There are three major problems with common social-science and behavioral-studies uses of statistical significance. One is what you describe, the confusion of statistical significance with meaning, and on that point, you should not back down (though you do back down in the quoted sentence, if not in the rest). Even if all of the model assumptions are correct, you can easily get to statistical significance simply by having a large enough sample. This is very common with census public-use microdata samples. Don’t back down: effect size, effect size, effect size!
A second major problem is when the study is not a random sample of a broader population, either because you have a complete-population calculation or when you have a convenience sample (e.g., psychologists using undergraduate students in psych classes).
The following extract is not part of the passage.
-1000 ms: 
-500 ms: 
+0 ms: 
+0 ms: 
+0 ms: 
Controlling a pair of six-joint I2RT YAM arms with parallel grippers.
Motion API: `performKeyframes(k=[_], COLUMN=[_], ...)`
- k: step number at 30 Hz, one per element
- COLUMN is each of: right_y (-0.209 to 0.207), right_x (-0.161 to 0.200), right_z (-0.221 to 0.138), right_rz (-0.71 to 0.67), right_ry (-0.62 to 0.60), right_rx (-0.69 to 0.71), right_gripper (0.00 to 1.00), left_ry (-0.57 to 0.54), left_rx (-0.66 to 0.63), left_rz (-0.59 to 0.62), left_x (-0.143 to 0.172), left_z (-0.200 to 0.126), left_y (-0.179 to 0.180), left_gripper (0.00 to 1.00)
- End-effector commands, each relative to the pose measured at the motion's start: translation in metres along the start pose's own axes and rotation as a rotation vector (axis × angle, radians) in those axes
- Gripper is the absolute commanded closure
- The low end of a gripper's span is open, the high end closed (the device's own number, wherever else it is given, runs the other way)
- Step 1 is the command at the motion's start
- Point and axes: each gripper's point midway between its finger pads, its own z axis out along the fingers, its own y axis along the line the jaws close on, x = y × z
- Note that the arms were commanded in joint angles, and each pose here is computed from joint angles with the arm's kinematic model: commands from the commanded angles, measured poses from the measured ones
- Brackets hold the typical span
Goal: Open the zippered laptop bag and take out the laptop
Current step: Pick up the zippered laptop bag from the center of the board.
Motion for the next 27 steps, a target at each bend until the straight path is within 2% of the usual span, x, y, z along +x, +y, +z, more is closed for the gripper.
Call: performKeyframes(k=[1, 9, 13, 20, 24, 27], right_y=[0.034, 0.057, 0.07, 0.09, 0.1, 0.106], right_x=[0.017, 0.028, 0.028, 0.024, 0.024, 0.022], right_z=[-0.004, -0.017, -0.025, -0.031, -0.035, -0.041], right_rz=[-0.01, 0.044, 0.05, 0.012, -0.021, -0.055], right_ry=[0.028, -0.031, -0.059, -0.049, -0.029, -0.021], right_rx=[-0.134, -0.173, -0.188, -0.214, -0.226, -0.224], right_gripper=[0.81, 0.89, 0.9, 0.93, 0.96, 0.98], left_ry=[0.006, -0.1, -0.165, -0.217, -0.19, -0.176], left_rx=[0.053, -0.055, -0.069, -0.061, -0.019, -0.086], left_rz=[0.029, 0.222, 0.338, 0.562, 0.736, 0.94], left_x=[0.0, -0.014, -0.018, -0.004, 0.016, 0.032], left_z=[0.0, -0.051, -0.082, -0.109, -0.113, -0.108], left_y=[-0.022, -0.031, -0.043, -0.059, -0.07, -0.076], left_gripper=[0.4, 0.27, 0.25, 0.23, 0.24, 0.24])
In that case, using statistical significance implies some hypothetical superpopulation of which the study population is some random sample. This is an interesting absurdity — if you’re looking at a study using the entire population of home foreclosures in 2008, for what hypothetical superpopulation would this be a random sample — all of the hypothetical years of home foreclosures when we had George W. Bush as president and a once-in-a-lifetime financial crisis?
The third major problem is subtler and has to do with some of the logical inconsistencies in standard inferential statistics and a priori cut-lines for what statistical significance is. Whoever said that we want to be 95% certain that the measure is different from 0? Whoever set 0 as the a priori “we don’t care anymore” measure? There are some alternatives that some philosophers suggest (Bayesian perspectives on statistics), but that’s well outside my area of expertise.
Good points. I just want to throw a bone out to social science as it is commonly done, to make room for the work that people have done and are still doing.